Abstinence and fidelity, of course, are precisely what religious conservatives have always argued for, and partly for this reason predominantly secular or liberal AIDS experts dismissed the possibility that they might work. For the fact is, as I learned during my lonely battle to broadcast the truth about Uganda, abstinence and fidelity challenge core values and attitudes enshrined by the Western sexual revolution, which taught that people, whether straight or gay, have the right to express their sexuality however they wish, as long as all participants are consenting adults and no one is hurt. Finally, few AIDS experts wanted to accept the evidence from Uganda because people do not like to admit they might have been wrong, especially in a matter involving countless millions of dollars and the lives of millions of people.
CONSIDER THIS VIGNETTE, from the global AIDS conference in Bangkok in July 2004. When Simon Onaba, a 22-year-old Ugandan university student, told an audience of AIDS experts that he had abstained from sex for three years and intended to continue doing so until his wedding night, he was loudly jeered. "Oh, how nice for you!" went one reaction. "You may be able to abstain, but what about a 13-year-old Somali girl forced into marriage and subjected to genital mutilation? She doesn't have the luxury to abstain!" (As if, by choosing abstinence, Simon were somehow failing to take a stand against genital mutilation.) The experts also hurled hostile questions at Simon: How
often do you masturbate, and with whom? What's your real agenda for trying to make people believe you are abstaining?
These critics seem to believe that since abstinence and fidelity may not be workable options for 5 percent of the population, they should be rejected altogether, even if they are the best option for 95 percent of the population. These numbers are not arbitrary: By 1995, only 5 percent of Ugandan males and females were reporting casual sex.

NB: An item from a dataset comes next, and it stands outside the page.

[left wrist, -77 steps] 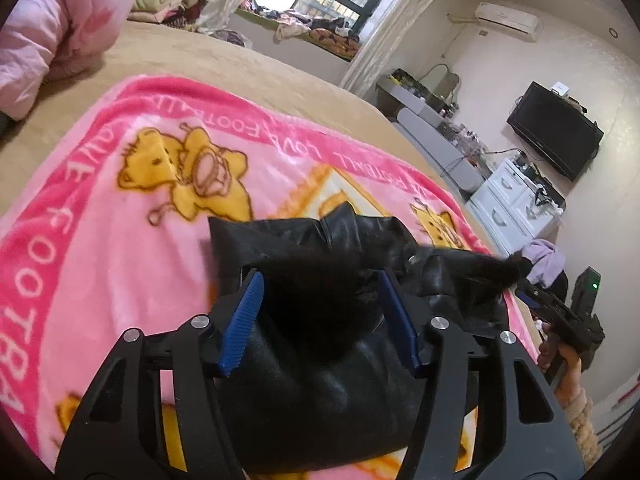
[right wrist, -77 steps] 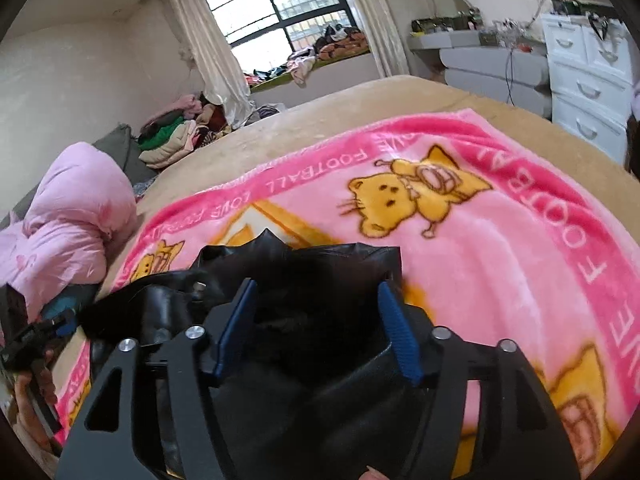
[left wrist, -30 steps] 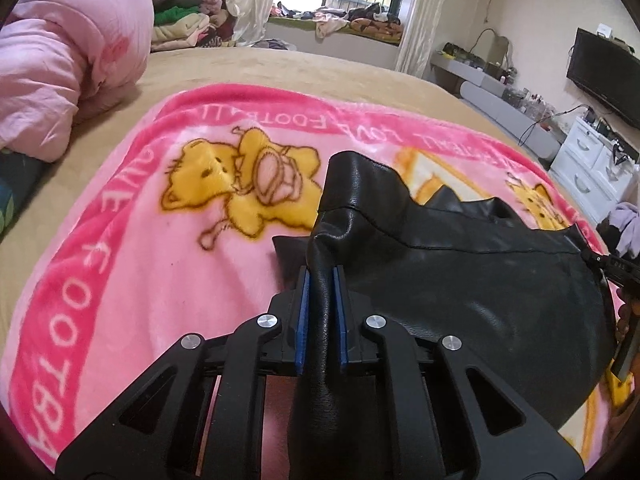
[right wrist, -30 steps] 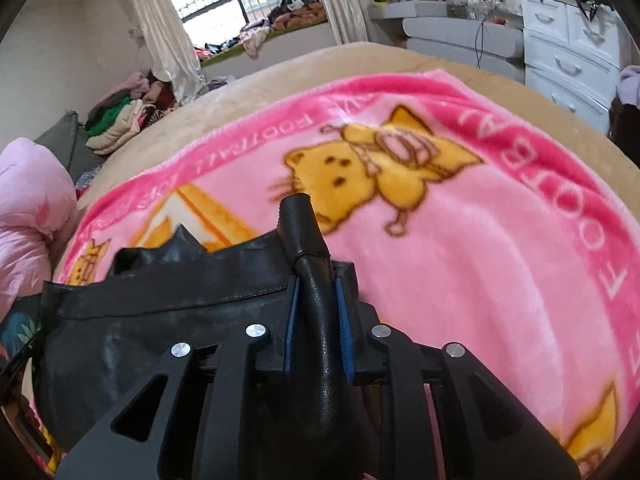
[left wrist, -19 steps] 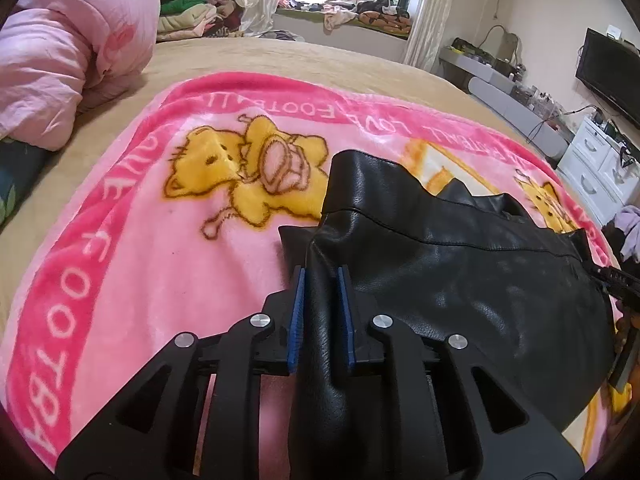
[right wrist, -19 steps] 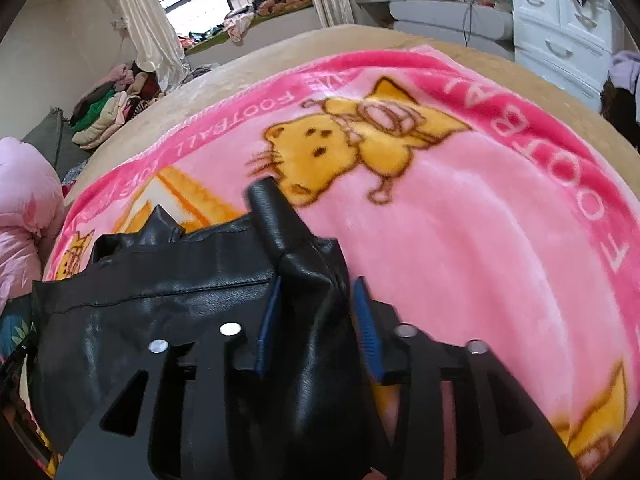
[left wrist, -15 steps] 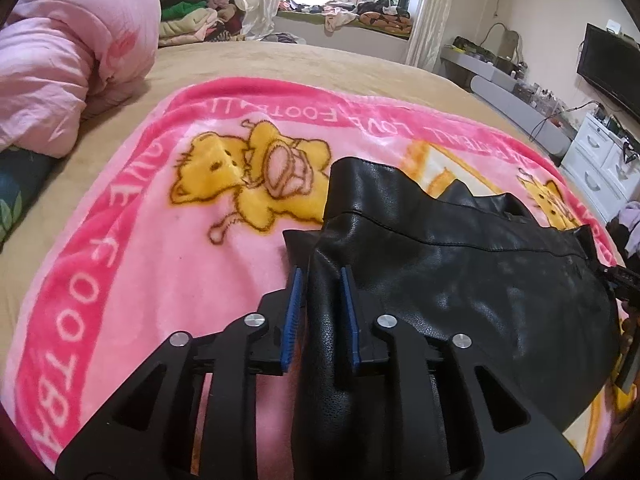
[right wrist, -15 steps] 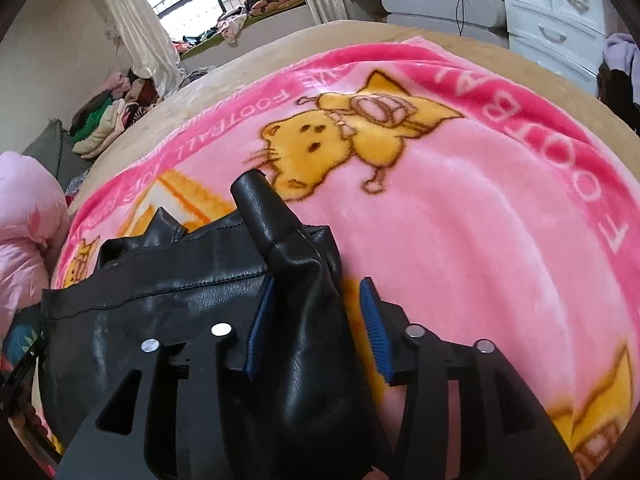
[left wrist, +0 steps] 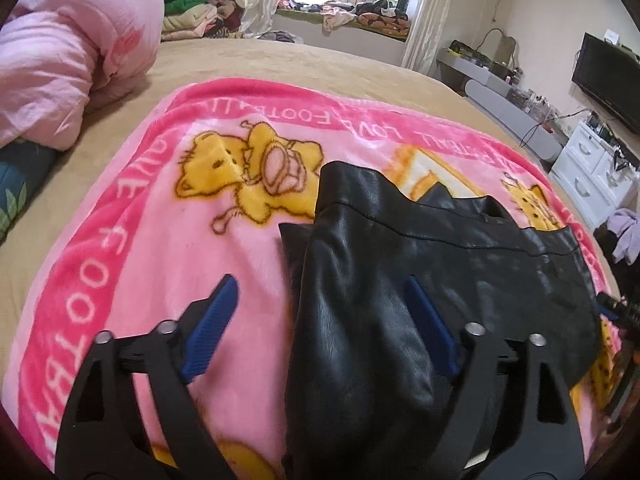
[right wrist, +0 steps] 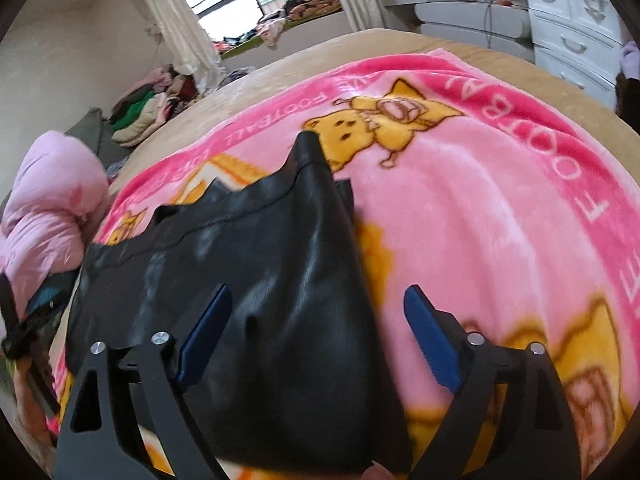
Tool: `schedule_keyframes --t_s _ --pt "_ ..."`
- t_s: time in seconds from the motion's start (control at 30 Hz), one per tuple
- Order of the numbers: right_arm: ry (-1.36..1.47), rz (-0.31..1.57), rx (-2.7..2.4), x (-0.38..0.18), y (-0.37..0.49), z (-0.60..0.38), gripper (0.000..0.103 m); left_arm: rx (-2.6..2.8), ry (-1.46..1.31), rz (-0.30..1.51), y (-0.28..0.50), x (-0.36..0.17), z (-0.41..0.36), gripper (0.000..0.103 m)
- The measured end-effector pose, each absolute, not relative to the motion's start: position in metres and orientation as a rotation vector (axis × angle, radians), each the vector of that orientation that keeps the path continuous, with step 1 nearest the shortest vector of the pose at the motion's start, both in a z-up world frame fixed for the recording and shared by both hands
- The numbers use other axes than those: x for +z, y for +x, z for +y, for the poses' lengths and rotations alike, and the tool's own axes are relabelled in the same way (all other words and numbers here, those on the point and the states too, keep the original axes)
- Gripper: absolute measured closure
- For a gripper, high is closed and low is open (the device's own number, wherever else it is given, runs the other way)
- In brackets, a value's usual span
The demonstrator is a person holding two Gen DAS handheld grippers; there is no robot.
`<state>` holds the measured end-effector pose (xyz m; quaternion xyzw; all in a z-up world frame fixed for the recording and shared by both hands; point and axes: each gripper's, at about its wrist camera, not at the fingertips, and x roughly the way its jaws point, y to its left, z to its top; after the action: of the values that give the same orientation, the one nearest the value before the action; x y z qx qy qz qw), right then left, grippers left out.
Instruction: Fold large clothes
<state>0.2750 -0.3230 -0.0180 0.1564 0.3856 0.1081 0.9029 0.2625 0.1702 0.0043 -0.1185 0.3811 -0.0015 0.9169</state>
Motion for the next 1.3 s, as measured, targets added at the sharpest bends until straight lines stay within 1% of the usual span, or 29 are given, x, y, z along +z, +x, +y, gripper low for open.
schedule_keyframes --t_s 0.03,0.07,0.17,0.37,0.47,0.5,0.53,0.57,0.6,0.63,0.67,0.7,0.73,0.8,0.9,0.97,1.27,1.3 --pt "0.321 0.801 0.232 -0.019 0.272 -0.323 0.014 -0.008 -0.271 0.79 0.258 0.004 0.173 0.012" --pt "0.318 0.813 0.251 -0.021 0.267 -0.323 0.014 -0.013 -0.299 0.795 0.255 0.004 0.176 0.01" --pt "0.333 0.832 0.292 -0.026 0.254 -0.324 0.014 -0.066 -0.389 0.839 0.248 -0.005 0.182 0.009" --pt "0.384 0.869 0.331 -0.04 0.244 -0.333 0.014 -0.106 -0.477 0.935 0.237 -0.034 0.183 0.009" --pt "0.422 0.9 0.356 -0.05 0.245 -0.334 0.018 -0.157 -0.564 0.979 0.237 -0.051 0.179 0.009" --pt "0.436 0.906 0.365 -0.053 0.244 -0.334 0.022 -0.179 -0.605 0.997 0.236 -0.058 0.175 0.01" --pt "0.445 0.904 0.371 -0.054 0.243 -0.334 0.03 -0.187 -0.61 0.997 0.235 -0.06 0.173 0.01" --pt "0.458 0.902 0.384 -0.055 0.242 -0.334 0.031 -0.182 -0.597 0.99 0.232 -0.06 0.169 0.01" --pt "0.473 0.904 0.389 -0.056 0.24 -0.334 0.036 -0.174 -0.577 0.985 0.23 -0.06 0.165 0.01" --pt "0.469 0.903 0.386 -0.057 0.24 -0.334 0.043 -0.175 -0.559 0.988 0.229 -0.059 0.159 0.013" --pt "0.463 0.903 0.388 -0.057 0.238 -0.334 0.046 -0.164 -0.542 0.987 0.228 -0.058 0.156 0.015" --pt "0.472 0.901 0.396 -0.056 0.235 -0.336 0.054 -0.156 -0.524 0.983 0.227 -0.056 0.153 0.019" --pt "0.487 0.896 0.401 -0.056 0.233 -0.339 0.06 -0.152 -0.51 0.976 0.225 -0.054 0.151 0.021" --pt "0.518 0.89 0.404 -0.056 0.228 -0.344 0.063 -0.151 -0.509 0.969 0.222 -0.052 0.15 0.025" --pt "0.519 0.885 0.394 -0.055 0.223 -0.345 0.064 -0.151 -0.498 0.959 0.218 -0.049 0.15 0.031" --pt "0.513 0.881 0.386 -0.054 0.222 -0.345 0.065 -0.152 -0.491 0.954 0.215 -0.045 0.15 0.033" --pt "0.486 0.878 0.362 -0.05 0.205 -0.346 0.065 -0.158 -0.477 0.954 0.199 -0.04 0.147 0.034" --pt "0.481 0.878 0.361 -0.05 0.202 -0.346 0.063 -0.158 -0.473 0.952 0.199 -0.04 0.147 0.034"
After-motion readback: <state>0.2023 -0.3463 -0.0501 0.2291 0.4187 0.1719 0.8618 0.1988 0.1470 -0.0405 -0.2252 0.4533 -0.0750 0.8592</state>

As that last figure suggests, reality is very different from the Western experts' perception. Surveys today suggest that more than half of African males and females between the ages of 15 and 19 are abstaining from premarital sex, and increasing proportions of adults are having sex with only one partner. Yet few who work in AIDS prevention have called attention to these important trends, perhaps because they contradict the image of the hypersexed African that Western AIDS experts have been selling since the beginning of the AIDS pandemic. They depict Africans as "polygamous by nature," and supposedly so driven by hormones and poverty that commercial and transactional sex, and the inability to make responsible decisions about sex, are simply part of what it means to be African. If you accept this condescending view, condoms seem to be the only realistic solution to AIDS.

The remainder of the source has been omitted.